CAA champion

FCS Playoffs Second Round, L 27–41 vs. New Hampshire
- Conference: Colonial Athletic Association

Ranking
- Sports Network: No. 12
- FCS Coaches: No. 11
- Record: 10–3 (7–2 CAA)
- Head coach: Jack Cosgrove (21st season);
- Offensive coordinator: Kevin Bourgoin
- Defensive coordinator: Paul Ferraro
- Home stadium: Alfond Stadium

= 2013 Maine Black Bears football team =

American college football season

The 2013 Maine Black Bears football team represented the University of Maine in the 2013 NCAA Division I FCS football season. They were led by 21st-year head coach Jack Cosgrove and played their home games at Alfond Stadium. They were a member of the Colonial Athletic Association (CAA). They finished the season 10–3, 7–1 in CAA play to be crowned CAA Champions.
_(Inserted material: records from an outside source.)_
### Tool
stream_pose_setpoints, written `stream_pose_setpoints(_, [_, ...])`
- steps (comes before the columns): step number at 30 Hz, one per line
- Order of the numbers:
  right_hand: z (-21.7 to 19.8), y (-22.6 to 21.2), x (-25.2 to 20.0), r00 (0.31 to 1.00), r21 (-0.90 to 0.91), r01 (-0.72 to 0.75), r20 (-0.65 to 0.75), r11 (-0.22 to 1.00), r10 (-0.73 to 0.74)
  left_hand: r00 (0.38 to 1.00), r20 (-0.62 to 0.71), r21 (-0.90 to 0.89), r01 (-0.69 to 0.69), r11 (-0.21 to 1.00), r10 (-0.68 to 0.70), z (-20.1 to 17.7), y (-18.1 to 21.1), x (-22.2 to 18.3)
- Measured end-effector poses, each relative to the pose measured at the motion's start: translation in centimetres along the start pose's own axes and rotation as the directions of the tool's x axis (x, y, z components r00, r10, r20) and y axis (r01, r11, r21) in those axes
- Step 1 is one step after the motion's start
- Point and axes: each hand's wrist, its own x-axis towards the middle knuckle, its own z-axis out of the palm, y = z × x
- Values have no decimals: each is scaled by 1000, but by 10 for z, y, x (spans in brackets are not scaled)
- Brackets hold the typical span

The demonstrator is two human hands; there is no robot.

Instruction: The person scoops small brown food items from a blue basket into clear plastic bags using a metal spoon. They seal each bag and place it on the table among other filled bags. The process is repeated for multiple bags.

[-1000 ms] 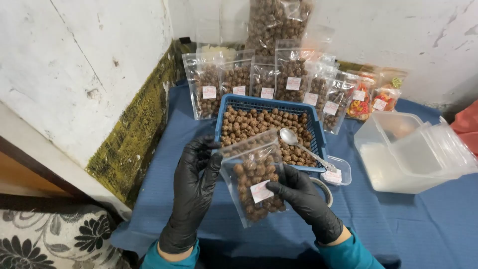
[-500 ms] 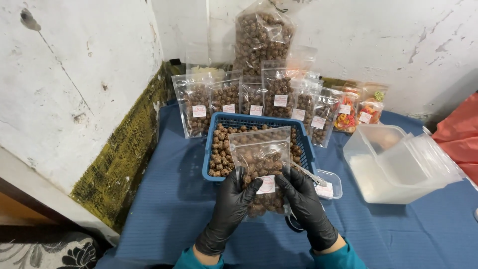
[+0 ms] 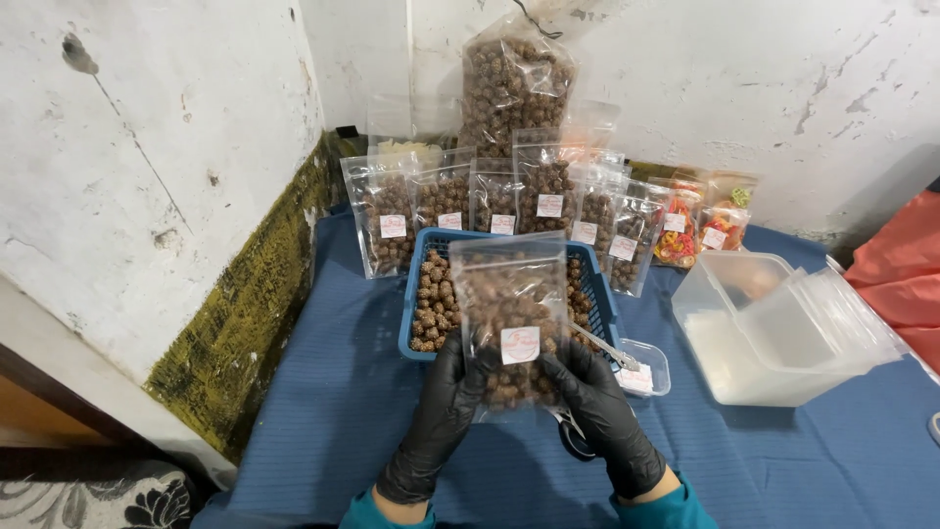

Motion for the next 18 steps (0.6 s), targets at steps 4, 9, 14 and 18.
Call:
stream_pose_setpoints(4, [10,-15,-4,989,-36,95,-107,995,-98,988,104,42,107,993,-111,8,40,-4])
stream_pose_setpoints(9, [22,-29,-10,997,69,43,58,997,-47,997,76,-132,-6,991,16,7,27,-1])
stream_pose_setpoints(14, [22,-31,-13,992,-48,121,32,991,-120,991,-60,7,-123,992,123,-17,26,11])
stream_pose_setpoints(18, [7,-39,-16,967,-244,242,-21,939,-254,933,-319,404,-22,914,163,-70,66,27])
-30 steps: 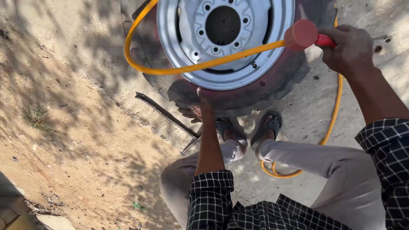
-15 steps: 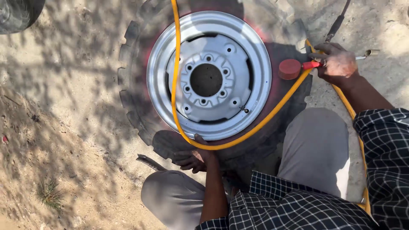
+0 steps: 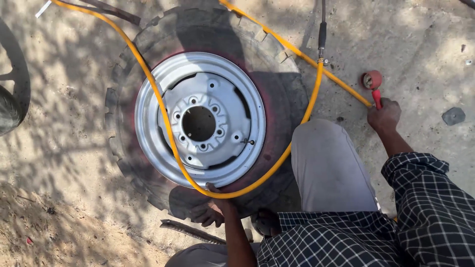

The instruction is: Repairing a tire by checking for leaks and using tools on the rim.

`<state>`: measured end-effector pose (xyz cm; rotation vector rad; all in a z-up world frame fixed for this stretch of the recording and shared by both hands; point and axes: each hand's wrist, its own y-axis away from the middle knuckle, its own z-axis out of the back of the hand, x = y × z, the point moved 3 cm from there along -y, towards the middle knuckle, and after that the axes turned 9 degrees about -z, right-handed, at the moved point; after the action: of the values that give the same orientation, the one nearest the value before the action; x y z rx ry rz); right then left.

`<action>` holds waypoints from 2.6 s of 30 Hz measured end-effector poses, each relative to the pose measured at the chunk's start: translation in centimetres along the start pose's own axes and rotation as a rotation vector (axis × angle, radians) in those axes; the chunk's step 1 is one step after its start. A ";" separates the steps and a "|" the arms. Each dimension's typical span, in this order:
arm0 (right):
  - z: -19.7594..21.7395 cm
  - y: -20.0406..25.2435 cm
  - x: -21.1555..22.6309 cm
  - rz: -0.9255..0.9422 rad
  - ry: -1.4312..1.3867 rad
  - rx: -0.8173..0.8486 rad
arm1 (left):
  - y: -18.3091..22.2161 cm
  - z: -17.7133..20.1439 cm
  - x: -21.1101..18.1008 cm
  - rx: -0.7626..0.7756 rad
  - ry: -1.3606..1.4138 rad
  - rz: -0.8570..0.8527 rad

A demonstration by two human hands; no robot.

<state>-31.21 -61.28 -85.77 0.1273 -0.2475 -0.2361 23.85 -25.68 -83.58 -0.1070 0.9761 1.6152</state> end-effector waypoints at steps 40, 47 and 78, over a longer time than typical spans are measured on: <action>-1.1 28.6 55.6 1.318 0.488 0.501 | 6.2 13.1 2.4 -0.168 1.424 0.358; -3.7 30.4 59.2 1.346 0.302 0.504 | -3.6 15.8 4.4 -0.227 1.212 0.291; -2.9 29.3 52.8 1.100 0.381 0.749 | -5.5 19.5 -2.7 -0.436 0.271 0.528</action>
<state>25.61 -45.73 -72.01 0.7386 0.0112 0.9852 37.71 -15.63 -72.37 -0.4010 0.8803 2.3348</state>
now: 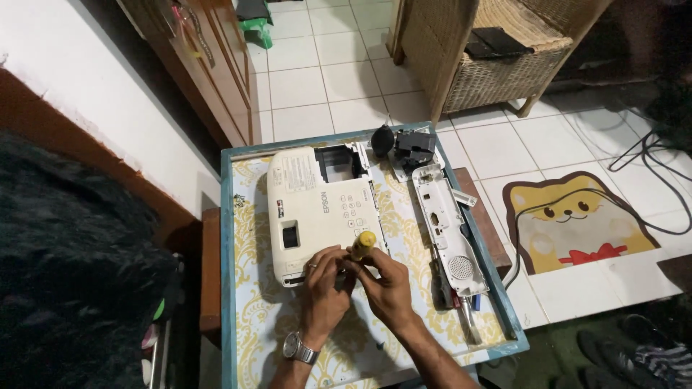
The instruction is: Removing the outer plastic casing and side panels of an Epson projector using a screwdriver.
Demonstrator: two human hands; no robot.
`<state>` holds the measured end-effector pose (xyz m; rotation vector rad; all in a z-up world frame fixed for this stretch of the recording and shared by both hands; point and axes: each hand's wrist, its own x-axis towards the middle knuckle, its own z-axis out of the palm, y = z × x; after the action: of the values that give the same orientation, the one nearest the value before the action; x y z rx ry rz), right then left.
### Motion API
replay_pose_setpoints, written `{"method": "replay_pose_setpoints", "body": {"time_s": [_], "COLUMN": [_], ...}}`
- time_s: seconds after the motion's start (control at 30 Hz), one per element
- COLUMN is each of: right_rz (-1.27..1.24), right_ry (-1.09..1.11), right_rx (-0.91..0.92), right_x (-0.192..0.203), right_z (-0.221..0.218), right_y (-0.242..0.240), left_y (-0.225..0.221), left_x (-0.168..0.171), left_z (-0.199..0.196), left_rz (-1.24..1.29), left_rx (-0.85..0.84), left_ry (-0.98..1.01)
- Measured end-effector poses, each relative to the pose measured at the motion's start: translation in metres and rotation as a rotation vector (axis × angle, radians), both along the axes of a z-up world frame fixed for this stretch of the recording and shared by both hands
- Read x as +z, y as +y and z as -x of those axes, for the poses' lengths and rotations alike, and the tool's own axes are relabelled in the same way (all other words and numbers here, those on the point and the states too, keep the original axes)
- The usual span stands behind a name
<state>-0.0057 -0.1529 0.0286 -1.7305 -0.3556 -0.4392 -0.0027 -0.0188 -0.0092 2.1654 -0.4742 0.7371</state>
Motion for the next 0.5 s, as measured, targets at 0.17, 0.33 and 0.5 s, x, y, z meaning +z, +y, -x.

They received an automatic bid to the FCS Playoffs where they lost in the second round to fellow CAA member New Hampshire.

==Schedule==

| Date | Time | Opponent | Rank | Site | TV | Result | Attendance |
| August 31 | 6:00 pm | at Norfolk State* |  | William "Dick" Price Stadium; Norfolk, VA; |  | W 23–6 | 8,881 |
| September 7 | 2:00 pm | at Massachusetts* |  | Gillette Stadium; Foxborough, MA; | ESPN3 | W 24–14 | 15,624 |
| September 14 | 3:30 pm | Bryant* |  | Alfond Stadium; Orono, ME; | BBSN | W 35–22 | 5,863 |
| September 21 | 3:30 pm | at No. 18 (FBS) Northwestern* |  | Ryan Field; Evanston, IL; | BTN | L 21–35 | 32,726 |
| September 28 | 4:00 pm | at No. 22 Richmond |  | E. Claiborne Robins Stadium; Richmond, VA; | CSN | W 28–21 | 8,700 |
| October 5 | 3:30 pm | No. 24 Delaware | No. 23 | Alfond Stadium; Orono, ME; | BBSN | W 62–28 | 6,304 |
| October 19 | 12:30 pm | William & Mary | No. 14 | Alfond Stadium; Orono, ME; | WVII, FCS Atlantic | W 34–20 | 6,917 |
| October 26 | 1:00 pm | at No. 18 Villanova | No. 11 | Villanova Stadium; Villanova, PA; |  | W 37–35 | 9,017 |
| November 2 | 12:30 pm | Stony Brook | No. 10 | Alfond Stadium; Orono, ME; | WVII, FCS Pacific | W 19–14 | 4,068 |
| November 9 | 3:30 pm | at Albany | No. 8 | Bob Ford Field; Albany, NY; |  | W 33–27 | 4,912 |
| November 16 | 12:30 pm | Rhode Island | No. 6 | Alfond Stadium; Orono, ME; | WVII, FCS Pacific | W 41–0 | 5,067 |
| November 23 | 12:30 pm | at No. 21 New Hampshire | No. 4 | Cowell Stadium; Durham, NH (Battle for the Brice–Cowell Musket); | CSN | L 3–24 | 10,333 |
| December 7 | 2:00 pm | No. 15 New Hampshire* | No. 10 | Alfond Stadium; Orono, ME (NCAA Division I Second Round); | ESPN3 | L 27–41 | 7,992 |
*Non-conference game; Rankings from The Sports Network Poll released prior to the game; All times are in Eastern time;

==Ranking movements==

Ranking movements Legend: ██ Increase in ranking ██ Decrease in ranking RV = Received votes
|  | Week |  |  |  |  |  |  |  |  |  |  |  |  |  |  |
|---|---|---|---|---|---|---|---|---|---|---|---|---|---|---|---|
| Poll | Pre | 1 | 2 | 3 | 4 | 5 | 6 | 7 | 8 | 9 | 10 | 11 | 12 | 13 | Final |
| Sports Network | RV | RV | RV | RV | RV | 23 | 14 | 14 | 11 | 10 | 8 | 6 | 4 | 10 | 12 |
| Coaches | RV | RV | RV | 25 | RV | 23 | 17 | 17 | 14 | 11 | 9 | 6 | 4 | 8 | 11 |

==After the season==
The following Black Bear was selected in the 2014 NFL draft after the season.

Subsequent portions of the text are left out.